En l’espèce toutefois, la présence de règles internationales qui prescrivent la limite d’âge d’exercice de la profession de pilote à soixante-cinq ans, moyennant des restrictions quant aux modalités d’exercice de leur activité professionnelle, implique que toute justification est écartée. En effet, au regard de la justification de l’article 2, §5 de la directive qui prévoit que celle-ci « ne porte pas atteinte aux mesures prévues par la législation nationale qui, dans une société démocratique, sont nécessaires à la sécurité publique, à la défense de l'ordre et à la prévention des infractions pénales, à la protection de la santé et à la protection des droits et libertés d'autrui », la Cour constate que les règles internationales excluent que la cessation de l’activité de pilote après 60 ans soit nécessaire pour garantir la sécurité. Elle constate, dès lors, que la disposition contestée ne peut être qualifiée de « nécessaire » au sens de la directive (pt. 63). De manière analogue, la justification de la limite d’âge en tant qu’ « exigence professionnelle essentielle et déterminante » conformément à l’article 4, §1 de la directive est écartée. Une telle justification devant être proportionnée à un objectif légitime, la sécurité du trafic aérien en l’espèce, la comparaison avec les règles internationales révèle pour la Cour l’absence de proportionnalité de la mesure établie dans la convention collective (pt. 75), des mesures moins contraignantes que l’interdiction pure et simple d’exercer étant envisagées par ailleurs.
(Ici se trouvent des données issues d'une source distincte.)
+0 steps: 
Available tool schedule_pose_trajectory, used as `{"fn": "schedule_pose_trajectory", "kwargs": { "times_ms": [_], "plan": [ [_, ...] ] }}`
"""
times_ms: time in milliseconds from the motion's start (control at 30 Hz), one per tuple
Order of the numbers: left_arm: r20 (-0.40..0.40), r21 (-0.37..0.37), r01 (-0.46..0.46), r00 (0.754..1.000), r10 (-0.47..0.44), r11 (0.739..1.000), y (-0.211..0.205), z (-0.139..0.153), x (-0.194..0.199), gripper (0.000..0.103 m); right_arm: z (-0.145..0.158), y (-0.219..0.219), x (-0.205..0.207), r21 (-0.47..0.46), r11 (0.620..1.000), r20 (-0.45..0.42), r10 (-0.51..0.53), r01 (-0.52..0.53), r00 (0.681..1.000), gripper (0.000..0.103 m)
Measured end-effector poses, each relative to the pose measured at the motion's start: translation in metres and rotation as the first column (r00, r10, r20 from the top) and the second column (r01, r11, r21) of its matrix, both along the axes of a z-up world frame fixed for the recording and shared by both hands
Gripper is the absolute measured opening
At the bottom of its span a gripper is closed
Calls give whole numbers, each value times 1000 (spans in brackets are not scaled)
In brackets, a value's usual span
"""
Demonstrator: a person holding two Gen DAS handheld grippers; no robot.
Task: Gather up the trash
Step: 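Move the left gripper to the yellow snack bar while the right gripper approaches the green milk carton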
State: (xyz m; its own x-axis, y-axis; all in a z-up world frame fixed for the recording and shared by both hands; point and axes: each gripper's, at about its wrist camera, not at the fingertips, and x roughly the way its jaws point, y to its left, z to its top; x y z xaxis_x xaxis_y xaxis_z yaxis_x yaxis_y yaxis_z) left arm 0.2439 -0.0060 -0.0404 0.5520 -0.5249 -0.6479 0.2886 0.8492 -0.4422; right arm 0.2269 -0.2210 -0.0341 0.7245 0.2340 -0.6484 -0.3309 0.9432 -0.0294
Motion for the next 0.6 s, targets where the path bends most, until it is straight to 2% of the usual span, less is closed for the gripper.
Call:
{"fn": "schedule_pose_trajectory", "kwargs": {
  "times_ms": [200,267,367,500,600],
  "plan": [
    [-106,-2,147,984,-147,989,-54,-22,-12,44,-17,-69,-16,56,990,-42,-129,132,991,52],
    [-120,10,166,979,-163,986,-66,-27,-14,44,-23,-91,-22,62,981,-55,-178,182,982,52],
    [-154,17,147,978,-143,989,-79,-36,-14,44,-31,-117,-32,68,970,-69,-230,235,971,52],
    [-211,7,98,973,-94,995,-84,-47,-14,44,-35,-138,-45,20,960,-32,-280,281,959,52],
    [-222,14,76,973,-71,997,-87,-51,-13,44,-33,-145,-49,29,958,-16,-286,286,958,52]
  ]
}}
En dernier lieu, la Cour écarte rapidement la justification prévue à l’article 6, §1 de la directive 2000/78, dans la mesure où la disposition concernée ne peut raisonnablement être interprétée comme incluant la sécurité parmi les motifs légitimes spécifiques prévus en matière de discrimination en raison de l’âge (pt. 82). 

En conclusion, la présente décision ravira assurément les pilotes de ligne désireux d’exercer jusqu’à l’âge de 65 ans, comme la règlementation internationale le prévoit. L’interprétation donnée par la Cour permet, plus généralement, de préciser les conditions d’appréciation des justifications établies dans la directive 2000/78 et démontre une nouvelle fois que des règles internationales qui ne lient pas l’Union peuvent avoir des effets, indirects par le biais du contrôle de nécessité et de proportionnalité, sur l’interprétation du droit dérivé confirmant la solution adoptée en son temps dans l’arrêt Intertanko (CJCE, 3 juin 2008, The Queen, on the application of International Association of Independent Tanker Owners (Intertanko) and Others v Secretary of State for Transport, Aff. C-308/06, Rec. 2008 p. I-04057, pt. 52).